Le souci réaliste qui commande l’inspiration du musicien aboutit
paradoxalement à une poétique musicale libérée de toutes les conventions de
l’époque.Une œuvre déconcertante pour le public !
Métamorphoses des Tableaux
C’est sans doute ce qui explique que les Tableaux d’une Exposition ne seront
jamais exécutés en concert du vivant du compositeur (mort prématurément
d’alcoolisme en 1881, à l’âge de 42 ans) et qu’ils trouveront le chemin du
succès à travers des orchestrations.
La plus fameuse demeure celle que Maurice Ravel réalisa en 1922 pour le chef
d’orchestre Serge Koussevitzky. Mais l’œuvre de Moussorgski sonne tellement
bien à l’orchestre que la concurrence est pléthorique. Plus d’une dizaine
d’orchestrations, plus ou moins fidèles à l’esthétique du compositeur, sont
réalisées, dont celle du chef d’orchestre américain Leopold Stokowski qui
semble faite pour exalter les ressources de la haute fidélité dont Stokowski (le
chef de Fantasia de Disney) est un ardent propagandiste.
Il faudra attendre les années 1950 pour que les versions piano reviennent en
vogue grâce à Vladimir Horowitz : il en enregistre une version édulcorée qui
semble plus une transcription de la version pour orchestre de Ravel qu’à
l’original de Moussorgski !
La véritable révélation et le « retour aux sources » avec respect de l’œuvre
originelle est l’enregistrement d’un concert historique donné par Sviatoslav
Richter à Sofia en 1959.
Mais la saga des Tableaux n’est pas terminée. Dans les années soixante-dix, le
pianiste et chef d’orchestre Vladimir Ashkenazi établit une édition définitive de
l’œuvre qu’il corrige de ses scories et qu’il enregistre à la fois au piano et dans
sa propre orchestration. Il dénonce à cette occasion les « dénaturations »
coloristes que Ravel a fait subir à l’œuvre de Moussorgski.
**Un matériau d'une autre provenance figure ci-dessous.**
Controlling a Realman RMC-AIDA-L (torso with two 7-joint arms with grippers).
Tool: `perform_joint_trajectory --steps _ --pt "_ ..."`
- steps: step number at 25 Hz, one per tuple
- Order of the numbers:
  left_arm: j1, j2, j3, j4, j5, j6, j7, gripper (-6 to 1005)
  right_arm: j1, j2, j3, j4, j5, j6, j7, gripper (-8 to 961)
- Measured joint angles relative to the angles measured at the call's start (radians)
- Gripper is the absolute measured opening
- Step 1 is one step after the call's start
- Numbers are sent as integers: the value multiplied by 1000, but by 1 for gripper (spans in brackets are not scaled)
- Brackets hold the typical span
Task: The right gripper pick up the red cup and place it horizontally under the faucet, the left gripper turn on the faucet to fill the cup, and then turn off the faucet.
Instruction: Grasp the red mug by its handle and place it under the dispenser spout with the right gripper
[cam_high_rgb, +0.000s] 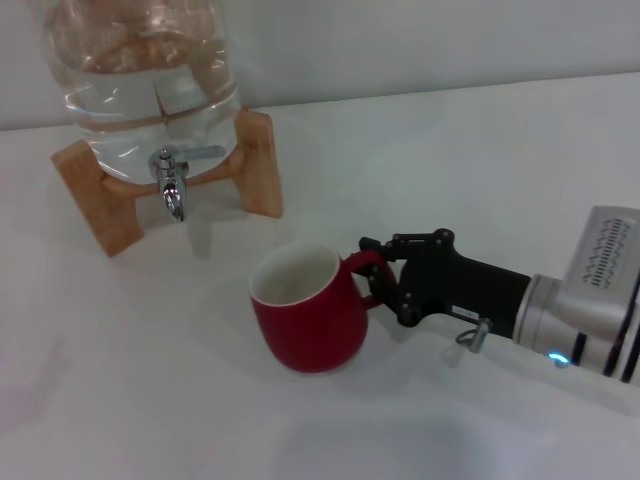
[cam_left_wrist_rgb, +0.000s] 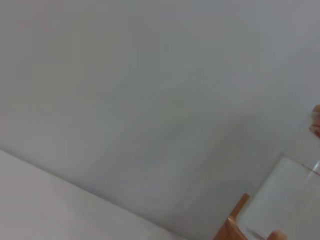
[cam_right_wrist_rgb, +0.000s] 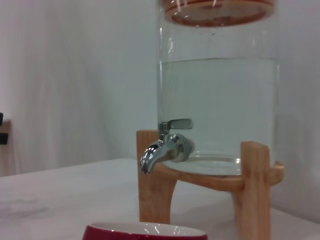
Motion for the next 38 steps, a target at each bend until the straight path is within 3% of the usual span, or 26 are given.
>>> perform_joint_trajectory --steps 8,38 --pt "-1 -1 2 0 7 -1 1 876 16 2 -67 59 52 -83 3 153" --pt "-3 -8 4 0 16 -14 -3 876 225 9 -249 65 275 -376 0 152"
Parallèlement, le groupe rock progressif Emerson, Lake and Palmer, spécialisé
dans les détournements de favoris du répertoire classique, signe sa propre
version des Tableaux qui deviennent également un tube du répertoire pour
ensemble de cuivres. Le grandiose final des Tableaux - la grande porte de Kiev -
est quant à lui très prisé des formations heavy metal et des divers arrangements
électroniques.
Preuve ultime de l’increvable popularité de l’œuvre de Moussorgski, elle est
utilisée par Michael Jackson lui-même en introduction de son album History.
Conclusion : correspondance des arts ? Une histoire à rebondissements
Les Tableaux sont l’occasion unique de réaliser un film qui soit nourri en
filigrane d’une réflexion sur les rapports entre les arts : comment un musicien
peut-il trouver son inspiration dans l’œuvre d’un peintre ? Et comment cette
même œuvre musicale va-t-elle inspirer un autre peintre ?
Car l’histoire ne s’arrête pas à la « rencontre » entre les croquis de Viktor
Hartmann et le piano de Modeste Moussorgski : elle se perpétue…
Quelques trente années après la composition des « Tableaux d’une exposition »
Vassili Kandinsky propose une magnifique suite de peintures illustrant chacune
des pièces de Moussorgski. Son idée est d’aboutir à un « spectacle total » à la
manière dont des musiciens comme Scriabine l’ont rêvé. Les œuvres de
Kandinsky étaient conservées dans les archives de Dessau. Elles seront exposées
pour la première fois en France à la Cité de la musique à l’occasion d’une
exécution des Tableaux par le pianiste Michael Ruhdy. Une mise en abyme
musicalo-picturale qui méritera d’être filmée.